- **What is needed**
Look in the material below for the line holding "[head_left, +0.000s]". Set it down exactly, with each later line up to and including the line holding "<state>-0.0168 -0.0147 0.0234".

★ ★ ★ ★ ★

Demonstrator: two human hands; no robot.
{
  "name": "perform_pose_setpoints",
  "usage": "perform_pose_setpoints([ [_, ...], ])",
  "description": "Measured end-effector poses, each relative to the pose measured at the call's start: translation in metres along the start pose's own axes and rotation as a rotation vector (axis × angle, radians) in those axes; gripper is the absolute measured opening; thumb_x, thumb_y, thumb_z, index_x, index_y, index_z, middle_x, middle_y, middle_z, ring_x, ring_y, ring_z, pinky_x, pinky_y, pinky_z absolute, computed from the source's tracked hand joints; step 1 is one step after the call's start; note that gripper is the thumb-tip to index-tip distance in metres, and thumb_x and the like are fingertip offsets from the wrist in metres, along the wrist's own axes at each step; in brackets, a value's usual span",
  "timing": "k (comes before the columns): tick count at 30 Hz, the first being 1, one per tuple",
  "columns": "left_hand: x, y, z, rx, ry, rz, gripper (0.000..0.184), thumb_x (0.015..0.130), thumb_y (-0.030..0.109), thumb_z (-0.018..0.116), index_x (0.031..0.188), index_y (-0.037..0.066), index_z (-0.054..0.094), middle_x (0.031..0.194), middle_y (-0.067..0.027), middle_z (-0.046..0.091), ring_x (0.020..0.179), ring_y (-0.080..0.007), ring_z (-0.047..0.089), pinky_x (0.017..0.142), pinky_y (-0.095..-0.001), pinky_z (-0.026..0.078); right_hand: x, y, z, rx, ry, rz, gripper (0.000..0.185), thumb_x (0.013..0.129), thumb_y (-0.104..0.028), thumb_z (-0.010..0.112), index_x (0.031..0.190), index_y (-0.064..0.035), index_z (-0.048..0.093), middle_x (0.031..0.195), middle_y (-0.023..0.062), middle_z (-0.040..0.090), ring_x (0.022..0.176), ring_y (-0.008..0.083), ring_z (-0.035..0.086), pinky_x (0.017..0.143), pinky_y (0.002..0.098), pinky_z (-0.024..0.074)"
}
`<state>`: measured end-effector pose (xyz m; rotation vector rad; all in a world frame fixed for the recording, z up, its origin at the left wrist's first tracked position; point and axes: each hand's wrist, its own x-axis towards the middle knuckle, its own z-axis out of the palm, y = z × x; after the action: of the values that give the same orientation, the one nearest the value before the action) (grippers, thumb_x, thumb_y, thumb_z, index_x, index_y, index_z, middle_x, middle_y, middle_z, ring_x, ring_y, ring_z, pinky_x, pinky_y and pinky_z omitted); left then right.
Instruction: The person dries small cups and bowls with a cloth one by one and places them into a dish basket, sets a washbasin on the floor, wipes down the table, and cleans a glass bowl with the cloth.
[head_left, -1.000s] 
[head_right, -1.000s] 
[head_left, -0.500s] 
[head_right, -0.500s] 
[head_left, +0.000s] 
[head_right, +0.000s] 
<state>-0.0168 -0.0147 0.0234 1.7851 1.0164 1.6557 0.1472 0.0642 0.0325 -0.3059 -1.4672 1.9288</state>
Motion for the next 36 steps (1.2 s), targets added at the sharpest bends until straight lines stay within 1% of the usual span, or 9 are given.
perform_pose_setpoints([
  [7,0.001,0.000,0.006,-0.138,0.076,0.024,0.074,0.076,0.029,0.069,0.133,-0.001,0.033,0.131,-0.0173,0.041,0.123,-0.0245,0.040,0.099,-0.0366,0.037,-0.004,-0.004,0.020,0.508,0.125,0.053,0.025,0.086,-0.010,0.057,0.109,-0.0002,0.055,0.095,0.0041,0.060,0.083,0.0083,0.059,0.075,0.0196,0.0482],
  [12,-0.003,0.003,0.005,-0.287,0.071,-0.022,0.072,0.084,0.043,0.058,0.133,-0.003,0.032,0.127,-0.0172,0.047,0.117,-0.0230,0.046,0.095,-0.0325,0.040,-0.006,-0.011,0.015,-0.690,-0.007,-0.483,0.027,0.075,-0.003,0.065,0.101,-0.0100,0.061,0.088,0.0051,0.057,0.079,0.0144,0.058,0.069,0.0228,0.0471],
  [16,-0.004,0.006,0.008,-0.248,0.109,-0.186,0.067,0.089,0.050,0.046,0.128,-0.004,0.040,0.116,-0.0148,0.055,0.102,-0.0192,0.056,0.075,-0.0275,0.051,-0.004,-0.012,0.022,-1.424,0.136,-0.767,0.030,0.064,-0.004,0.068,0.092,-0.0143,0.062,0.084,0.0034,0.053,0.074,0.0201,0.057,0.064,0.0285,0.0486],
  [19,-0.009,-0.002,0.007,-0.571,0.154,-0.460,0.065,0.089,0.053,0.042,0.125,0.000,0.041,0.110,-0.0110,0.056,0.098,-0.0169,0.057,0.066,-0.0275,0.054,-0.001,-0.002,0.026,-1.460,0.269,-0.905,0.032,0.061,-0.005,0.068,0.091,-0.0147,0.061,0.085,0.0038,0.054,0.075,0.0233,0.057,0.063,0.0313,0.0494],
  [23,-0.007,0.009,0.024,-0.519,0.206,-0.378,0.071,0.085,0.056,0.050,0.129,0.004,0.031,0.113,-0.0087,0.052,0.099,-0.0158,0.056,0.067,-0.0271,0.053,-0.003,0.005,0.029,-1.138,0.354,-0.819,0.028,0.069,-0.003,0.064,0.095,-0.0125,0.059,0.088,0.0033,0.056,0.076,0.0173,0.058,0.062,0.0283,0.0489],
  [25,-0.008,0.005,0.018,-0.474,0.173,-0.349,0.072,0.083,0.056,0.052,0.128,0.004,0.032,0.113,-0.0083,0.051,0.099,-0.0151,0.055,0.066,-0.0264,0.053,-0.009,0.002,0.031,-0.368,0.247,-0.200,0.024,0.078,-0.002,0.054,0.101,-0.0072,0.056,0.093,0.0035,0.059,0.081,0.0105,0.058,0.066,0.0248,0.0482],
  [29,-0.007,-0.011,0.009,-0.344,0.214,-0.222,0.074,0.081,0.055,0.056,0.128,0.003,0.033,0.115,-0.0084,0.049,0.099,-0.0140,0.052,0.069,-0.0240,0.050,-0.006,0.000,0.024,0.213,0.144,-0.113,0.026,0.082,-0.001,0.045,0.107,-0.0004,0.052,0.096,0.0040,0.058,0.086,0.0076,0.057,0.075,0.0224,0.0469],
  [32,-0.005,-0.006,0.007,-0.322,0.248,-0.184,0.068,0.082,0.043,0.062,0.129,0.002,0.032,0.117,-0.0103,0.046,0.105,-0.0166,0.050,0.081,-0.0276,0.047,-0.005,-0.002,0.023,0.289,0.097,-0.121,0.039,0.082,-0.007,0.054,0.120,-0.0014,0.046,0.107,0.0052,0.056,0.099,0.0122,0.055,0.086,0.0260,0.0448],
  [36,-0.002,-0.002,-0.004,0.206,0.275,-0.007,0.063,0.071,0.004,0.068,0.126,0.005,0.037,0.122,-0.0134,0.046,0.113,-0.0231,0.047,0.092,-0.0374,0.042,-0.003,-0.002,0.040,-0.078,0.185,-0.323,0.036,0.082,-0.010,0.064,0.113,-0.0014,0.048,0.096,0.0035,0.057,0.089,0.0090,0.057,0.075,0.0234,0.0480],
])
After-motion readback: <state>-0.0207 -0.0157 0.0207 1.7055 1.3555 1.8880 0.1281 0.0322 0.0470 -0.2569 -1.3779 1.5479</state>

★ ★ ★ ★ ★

- **Reply**
[head_left, +0.000s] 
[head_right, +0.000s] 
<state>-0.0168 -0.0147 0.0234 1.7851 1.0164 1.6557 0.1472 0.0642 0.0325 -0.3059 -1.4672 1.9288</state>

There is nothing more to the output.